EXERCISE BRIEF:
Every line of the data that includes "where" should be copied out.

INPUT RECORDS:
=== Begin Enclosure ===
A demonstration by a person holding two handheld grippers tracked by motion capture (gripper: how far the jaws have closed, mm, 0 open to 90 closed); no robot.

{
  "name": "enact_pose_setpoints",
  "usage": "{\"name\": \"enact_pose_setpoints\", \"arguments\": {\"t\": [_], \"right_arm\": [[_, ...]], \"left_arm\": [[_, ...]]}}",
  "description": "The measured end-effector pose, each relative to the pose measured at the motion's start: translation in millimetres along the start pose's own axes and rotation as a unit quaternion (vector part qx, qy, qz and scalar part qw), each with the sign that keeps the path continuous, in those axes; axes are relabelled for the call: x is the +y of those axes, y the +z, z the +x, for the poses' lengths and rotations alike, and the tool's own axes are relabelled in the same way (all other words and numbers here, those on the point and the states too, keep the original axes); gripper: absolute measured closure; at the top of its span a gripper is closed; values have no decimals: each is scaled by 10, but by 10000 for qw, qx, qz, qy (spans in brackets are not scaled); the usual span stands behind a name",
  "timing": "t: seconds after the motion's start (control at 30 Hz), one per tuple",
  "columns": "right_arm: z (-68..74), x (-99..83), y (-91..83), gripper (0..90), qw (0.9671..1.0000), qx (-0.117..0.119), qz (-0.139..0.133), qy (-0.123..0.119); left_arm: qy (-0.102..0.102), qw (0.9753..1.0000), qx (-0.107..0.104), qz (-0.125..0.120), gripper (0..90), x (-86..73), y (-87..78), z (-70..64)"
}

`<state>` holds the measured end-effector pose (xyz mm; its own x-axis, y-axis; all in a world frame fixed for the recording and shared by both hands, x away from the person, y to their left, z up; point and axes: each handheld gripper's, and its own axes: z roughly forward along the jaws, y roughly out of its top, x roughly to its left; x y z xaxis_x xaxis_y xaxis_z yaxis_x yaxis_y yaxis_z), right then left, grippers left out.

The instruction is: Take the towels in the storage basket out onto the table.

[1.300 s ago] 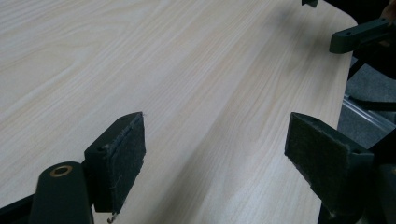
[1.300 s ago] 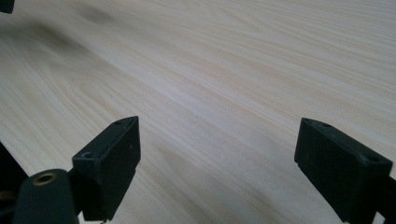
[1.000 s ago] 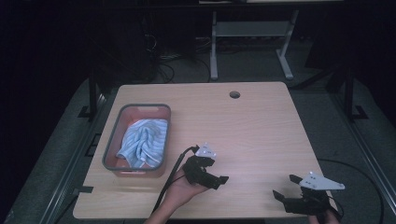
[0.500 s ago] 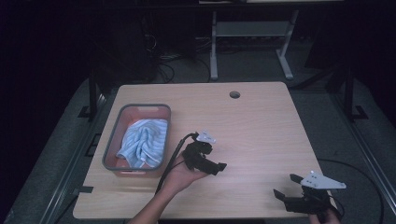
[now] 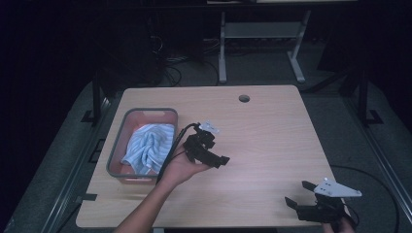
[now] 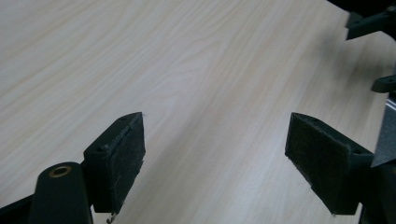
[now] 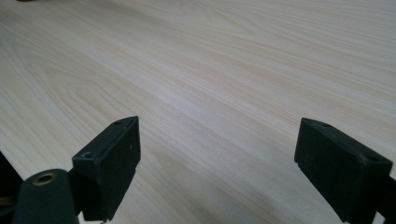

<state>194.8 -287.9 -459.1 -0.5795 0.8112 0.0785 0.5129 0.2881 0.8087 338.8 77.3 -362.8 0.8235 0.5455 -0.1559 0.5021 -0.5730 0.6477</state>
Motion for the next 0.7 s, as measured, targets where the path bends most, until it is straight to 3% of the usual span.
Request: {"name": "enact_pose_setpoints", "arguments": {"t": [0.2, 0.37, 0.7], "right_arm": [[-20, -11, -26, 137, 10000, -10, -55, 78], [2, 2, -19, 137, 10000, 14, -43, -19], [8, 4, -16, 137, 10000, 14, -36, -27]], "left_arm": [[-205, 9997, 102, -78, 200, 11, -183, 213], [-400, 9991, 142, -25, 196, -31, -269, 379], [-561, 9982, 230, -31, 196, -75, -436, 510]]}}
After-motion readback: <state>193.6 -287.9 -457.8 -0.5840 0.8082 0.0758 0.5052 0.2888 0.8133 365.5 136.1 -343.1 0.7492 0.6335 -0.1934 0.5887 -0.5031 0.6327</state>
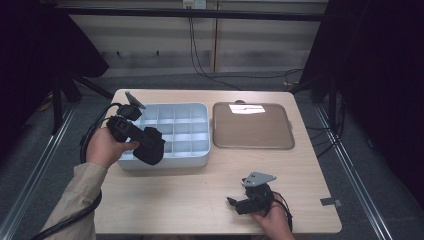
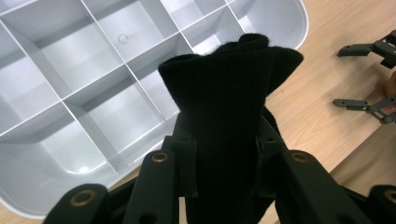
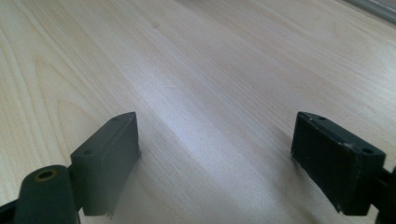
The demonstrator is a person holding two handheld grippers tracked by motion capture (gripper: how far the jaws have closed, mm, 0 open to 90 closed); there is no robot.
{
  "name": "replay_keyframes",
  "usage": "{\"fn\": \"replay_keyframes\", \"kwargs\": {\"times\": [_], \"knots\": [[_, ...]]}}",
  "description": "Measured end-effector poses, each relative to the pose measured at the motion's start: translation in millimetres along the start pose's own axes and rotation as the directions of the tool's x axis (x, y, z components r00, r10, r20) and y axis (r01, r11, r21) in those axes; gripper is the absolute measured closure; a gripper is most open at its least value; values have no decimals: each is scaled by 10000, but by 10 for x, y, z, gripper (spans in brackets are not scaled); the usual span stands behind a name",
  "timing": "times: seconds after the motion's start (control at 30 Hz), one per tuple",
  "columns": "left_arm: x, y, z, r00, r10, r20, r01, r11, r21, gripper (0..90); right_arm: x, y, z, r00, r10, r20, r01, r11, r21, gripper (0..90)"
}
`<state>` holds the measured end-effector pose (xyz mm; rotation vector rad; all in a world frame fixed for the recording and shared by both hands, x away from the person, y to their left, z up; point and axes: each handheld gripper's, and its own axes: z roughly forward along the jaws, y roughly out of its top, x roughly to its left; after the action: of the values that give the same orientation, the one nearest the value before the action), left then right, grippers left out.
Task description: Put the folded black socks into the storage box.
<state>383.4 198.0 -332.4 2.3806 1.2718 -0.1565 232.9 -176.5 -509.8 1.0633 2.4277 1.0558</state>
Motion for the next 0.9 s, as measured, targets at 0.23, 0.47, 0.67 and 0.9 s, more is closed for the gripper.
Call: {"fn": "replay_keyframes", "kwargs": {"times": [0.23,0.47,0.67,0.9], "knots": [[73,13,-19,9998,-144,-102,143,9999,-43,688,0,0,0,10000,-2,-1,2,10000,-2,149],[152,32,-42,9991,-336,-243,333,9994,-121,688,0,0,0,10000,-6,10,6,10000,2,149],[230,40,-66,9986,-478,-243,472,9986,-244,687,0,0,0,10000,1,1,-1,10000,-4,149],[309,45,-56,9971,-589,-479,580,9981,-192,687,0,0,-1,10000,-3,15,3,10000,10,149]]}}
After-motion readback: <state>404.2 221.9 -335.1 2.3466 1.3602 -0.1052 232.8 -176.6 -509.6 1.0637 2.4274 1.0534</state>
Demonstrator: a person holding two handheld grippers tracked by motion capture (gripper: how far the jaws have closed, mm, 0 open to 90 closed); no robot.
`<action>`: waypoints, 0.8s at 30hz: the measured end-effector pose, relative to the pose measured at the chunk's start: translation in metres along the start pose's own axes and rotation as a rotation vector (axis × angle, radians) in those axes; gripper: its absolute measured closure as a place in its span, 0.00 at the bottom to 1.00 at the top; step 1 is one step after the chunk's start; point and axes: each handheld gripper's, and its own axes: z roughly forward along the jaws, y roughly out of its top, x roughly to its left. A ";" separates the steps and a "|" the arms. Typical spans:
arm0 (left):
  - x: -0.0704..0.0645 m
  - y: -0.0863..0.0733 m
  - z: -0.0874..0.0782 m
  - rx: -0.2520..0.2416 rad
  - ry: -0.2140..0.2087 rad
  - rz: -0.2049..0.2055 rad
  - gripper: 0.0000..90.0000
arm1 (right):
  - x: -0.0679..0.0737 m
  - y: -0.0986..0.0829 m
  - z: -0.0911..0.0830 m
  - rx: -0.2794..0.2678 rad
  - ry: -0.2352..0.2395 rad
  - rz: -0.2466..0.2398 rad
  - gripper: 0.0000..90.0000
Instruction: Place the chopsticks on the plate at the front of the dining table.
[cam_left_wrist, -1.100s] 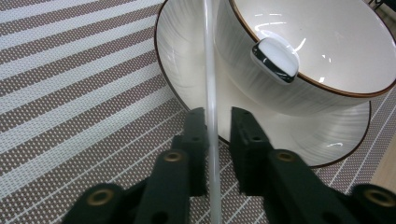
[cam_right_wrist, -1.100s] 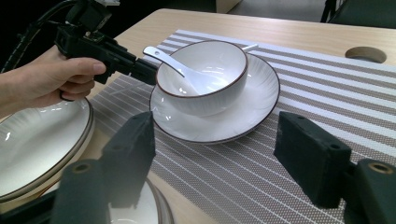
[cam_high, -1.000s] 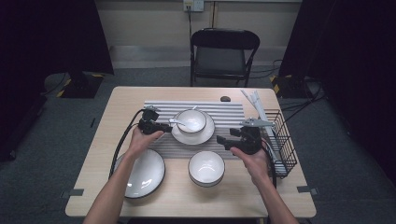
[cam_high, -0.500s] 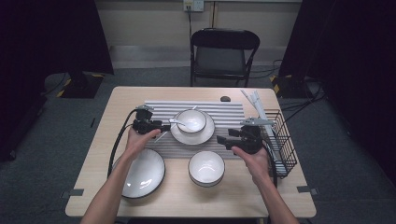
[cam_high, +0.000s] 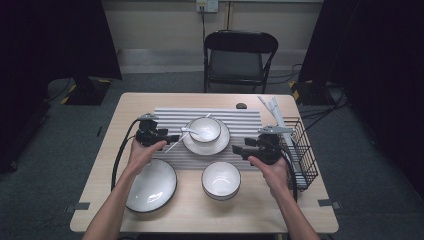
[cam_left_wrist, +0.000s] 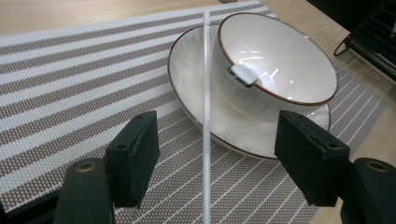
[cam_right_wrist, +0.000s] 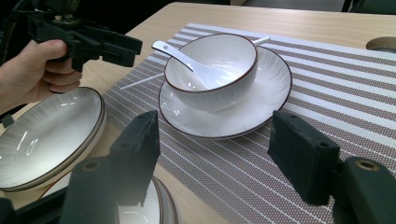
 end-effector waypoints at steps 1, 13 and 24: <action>-0.004 0.001 -0.004 -0.006 0.002 0.018 0.34 | 0.000 0.000 0.000 -0.011 -0.006 0.001 0.41; -0.009 -0.008 -0.025 -0.017 -0.005 0.043 0.35 | 0.007 0.002 -0.005 -0.114 -0.069 -0.083 0.49; -0.024 -0.023 -0.051 -0.084 -0.015 0.075 0.35 | 0.006 0.005 -0.009 -0.106 -0.050 -0.087 0.54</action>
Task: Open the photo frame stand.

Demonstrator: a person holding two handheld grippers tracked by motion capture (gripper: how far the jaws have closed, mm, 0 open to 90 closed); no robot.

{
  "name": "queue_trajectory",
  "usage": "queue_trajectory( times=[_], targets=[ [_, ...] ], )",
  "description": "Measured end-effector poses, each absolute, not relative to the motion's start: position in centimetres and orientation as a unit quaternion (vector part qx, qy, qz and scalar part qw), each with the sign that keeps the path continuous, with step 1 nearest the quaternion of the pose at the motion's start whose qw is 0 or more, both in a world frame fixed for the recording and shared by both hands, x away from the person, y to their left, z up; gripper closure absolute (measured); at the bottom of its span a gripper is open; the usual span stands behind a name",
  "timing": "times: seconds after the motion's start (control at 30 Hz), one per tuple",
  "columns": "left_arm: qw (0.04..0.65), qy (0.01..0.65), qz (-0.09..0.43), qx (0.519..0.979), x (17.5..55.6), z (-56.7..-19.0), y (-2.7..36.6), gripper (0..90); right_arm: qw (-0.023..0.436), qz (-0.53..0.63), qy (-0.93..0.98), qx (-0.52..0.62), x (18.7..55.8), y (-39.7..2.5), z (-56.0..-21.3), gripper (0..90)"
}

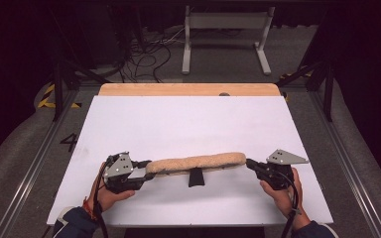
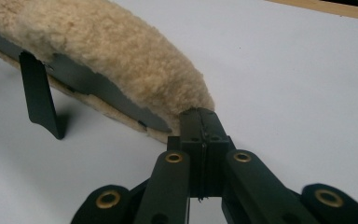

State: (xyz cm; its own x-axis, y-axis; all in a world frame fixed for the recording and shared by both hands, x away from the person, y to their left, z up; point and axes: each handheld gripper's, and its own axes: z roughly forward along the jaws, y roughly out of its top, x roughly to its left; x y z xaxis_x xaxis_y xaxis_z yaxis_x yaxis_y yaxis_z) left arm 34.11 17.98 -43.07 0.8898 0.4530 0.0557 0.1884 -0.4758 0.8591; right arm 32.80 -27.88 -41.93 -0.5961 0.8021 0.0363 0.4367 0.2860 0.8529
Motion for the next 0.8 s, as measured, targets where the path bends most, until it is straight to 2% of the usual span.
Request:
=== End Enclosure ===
TASK RESULT:
Motion for the next 0.7 s, as measured, targets where the path bends most, until it is straight to 3% of the usual span.
Motion for the next 0.8 s, as measured, targets where the path bends most, until it is straight to 2% of the usual span.

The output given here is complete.